What is the number of lines in the entries that contain the word "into"? Answer with that figure alone.

== Supplied data

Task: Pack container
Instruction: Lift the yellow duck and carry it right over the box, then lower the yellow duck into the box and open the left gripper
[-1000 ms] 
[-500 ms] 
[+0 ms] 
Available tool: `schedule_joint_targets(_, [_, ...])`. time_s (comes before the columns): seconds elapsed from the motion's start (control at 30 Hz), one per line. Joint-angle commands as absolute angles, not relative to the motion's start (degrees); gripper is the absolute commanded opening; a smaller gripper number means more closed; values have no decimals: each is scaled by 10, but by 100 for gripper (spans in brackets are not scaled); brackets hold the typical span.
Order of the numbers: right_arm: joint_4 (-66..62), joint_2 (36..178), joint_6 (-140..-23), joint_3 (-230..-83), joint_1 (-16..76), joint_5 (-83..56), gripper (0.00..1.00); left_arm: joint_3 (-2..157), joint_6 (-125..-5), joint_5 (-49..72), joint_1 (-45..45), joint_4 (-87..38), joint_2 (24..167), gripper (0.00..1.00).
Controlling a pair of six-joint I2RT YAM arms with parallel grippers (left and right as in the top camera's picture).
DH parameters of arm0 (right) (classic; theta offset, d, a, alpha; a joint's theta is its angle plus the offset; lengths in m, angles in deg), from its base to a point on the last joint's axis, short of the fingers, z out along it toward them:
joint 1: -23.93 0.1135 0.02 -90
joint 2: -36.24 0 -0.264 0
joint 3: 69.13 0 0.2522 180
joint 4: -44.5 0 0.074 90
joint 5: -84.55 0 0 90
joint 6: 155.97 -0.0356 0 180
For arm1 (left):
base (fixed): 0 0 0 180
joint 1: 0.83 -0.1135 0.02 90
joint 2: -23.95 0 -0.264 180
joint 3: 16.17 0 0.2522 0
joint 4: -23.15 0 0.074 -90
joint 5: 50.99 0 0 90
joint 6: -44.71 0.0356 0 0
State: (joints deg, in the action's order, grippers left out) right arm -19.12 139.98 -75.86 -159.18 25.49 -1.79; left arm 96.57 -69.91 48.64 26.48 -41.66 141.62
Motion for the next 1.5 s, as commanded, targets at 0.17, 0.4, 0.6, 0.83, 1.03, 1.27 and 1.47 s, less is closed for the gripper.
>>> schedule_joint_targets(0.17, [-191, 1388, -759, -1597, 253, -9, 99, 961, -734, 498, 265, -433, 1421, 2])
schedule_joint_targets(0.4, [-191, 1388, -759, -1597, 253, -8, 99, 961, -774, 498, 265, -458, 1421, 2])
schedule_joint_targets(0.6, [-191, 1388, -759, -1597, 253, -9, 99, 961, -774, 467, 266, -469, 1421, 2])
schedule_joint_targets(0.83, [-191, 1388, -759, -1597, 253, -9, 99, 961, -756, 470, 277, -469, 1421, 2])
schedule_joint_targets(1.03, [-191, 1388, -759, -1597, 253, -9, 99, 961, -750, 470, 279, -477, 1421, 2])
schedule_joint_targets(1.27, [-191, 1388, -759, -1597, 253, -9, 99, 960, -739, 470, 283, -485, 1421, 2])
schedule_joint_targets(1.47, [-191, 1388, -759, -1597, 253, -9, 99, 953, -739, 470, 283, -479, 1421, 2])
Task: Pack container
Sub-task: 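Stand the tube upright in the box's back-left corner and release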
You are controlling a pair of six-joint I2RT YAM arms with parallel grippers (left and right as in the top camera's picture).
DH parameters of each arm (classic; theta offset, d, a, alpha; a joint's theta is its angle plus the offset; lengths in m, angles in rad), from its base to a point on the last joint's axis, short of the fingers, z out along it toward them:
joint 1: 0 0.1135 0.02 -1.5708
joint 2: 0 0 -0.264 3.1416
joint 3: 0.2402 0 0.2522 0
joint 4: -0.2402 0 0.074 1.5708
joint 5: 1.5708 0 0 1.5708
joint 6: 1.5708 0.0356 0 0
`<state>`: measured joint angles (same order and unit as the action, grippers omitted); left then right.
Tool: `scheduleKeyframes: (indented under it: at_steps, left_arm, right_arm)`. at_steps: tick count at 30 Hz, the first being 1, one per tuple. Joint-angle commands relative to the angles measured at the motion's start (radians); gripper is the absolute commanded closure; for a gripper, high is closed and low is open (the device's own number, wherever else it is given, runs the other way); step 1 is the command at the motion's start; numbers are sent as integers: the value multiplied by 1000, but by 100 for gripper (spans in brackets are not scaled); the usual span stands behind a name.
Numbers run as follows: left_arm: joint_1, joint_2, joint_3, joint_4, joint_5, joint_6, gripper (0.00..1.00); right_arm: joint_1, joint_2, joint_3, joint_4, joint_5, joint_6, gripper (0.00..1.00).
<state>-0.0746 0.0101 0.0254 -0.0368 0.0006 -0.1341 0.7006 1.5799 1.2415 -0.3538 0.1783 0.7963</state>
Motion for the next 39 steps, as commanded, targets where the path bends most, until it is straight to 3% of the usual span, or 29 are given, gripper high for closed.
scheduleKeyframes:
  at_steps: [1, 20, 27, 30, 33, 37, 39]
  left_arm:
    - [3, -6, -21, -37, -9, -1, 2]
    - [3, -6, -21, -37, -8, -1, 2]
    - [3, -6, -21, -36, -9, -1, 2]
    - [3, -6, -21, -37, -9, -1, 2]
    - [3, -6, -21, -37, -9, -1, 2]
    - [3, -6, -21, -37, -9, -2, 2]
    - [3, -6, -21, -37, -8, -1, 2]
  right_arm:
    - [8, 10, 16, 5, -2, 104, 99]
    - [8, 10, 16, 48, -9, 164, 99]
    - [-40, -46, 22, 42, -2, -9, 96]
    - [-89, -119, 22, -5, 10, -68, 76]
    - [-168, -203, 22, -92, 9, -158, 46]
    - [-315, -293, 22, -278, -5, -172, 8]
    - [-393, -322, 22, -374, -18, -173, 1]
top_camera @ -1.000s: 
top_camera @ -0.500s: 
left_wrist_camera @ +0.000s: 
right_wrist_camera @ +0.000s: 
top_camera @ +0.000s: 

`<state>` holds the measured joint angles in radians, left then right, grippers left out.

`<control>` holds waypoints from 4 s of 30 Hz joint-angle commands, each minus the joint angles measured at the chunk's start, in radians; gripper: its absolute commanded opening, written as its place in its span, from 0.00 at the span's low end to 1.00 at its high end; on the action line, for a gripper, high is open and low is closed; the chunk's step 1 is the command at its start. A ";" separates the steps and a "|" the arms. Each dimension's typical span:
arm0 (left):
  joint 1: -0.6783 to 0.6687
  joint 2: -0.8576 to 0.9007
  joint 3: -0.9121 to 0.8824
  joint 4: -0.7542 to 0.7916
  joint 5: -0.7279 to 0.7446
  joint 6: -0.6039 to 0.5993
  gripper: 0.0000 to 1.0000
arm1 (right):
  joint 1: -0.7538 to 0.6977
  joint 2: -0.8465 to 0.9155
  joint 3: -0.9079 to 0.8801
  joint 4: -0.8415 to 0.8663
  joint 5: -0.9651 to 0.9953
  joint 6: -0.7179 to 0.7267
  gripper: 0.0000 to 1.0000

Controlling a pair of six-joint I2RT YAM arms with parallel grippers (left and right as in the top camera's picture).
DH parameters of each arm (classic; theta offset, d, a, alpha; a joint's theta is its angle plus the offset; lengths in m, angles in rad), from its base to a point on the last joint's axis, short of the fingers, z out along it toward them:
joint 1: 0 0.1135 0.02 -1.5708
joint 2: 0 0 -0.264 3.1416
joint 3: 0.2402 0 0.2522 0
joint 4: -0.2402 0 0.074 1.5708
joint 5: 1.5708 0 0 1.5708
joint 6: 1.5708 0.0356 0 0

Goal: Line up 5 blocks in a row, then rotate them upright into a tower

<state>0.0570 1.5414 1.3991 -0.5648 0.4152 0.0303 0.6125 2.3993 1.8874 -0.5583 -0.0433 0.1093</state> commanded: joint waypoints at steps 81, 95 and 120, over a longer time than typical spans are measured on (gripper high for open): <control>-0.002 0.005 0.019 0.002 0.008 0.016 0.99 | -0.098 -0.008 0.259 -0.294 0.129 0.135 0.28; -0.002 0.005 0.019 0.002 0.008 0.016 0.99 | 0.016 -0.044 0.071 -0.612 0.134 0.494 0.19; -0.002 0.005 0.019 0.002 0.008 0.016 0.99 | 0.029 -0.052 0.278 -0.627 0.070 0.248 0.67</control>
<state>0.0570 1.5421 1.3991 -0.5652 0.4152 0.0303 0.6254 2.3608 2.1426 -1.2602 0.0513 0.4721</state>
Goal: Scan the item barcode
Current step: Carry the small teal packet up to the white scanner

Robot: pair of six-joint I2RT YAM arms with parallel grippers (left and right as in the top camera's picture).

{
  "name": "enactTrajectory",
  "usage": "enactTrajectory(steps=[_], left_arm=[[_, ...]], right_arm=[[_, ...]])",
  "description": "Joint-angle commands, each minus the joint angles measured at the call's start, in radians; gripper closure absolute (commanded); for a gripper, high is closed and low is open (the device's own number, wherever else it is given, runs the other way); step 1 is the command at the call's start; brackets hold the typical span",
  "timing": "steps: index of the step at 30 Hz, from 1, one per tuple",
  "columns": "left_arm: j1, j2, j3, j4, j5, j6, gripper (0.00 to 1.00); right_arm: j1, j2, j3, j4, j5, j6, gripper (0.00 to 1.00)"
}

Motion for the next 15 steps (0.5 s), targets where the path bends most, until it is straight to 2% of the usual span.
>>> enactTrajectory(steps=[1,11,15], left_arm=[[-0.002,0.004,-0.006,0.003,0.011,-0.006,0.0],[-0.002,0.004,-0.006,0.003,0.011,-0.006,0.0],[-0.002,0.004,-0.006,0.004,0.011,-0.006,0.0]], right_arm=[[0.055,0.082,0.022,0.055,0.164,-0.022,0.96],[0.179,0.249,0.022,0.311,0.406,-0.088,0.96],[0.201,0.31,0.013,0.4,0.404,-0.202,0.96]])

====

#### [Task result]
2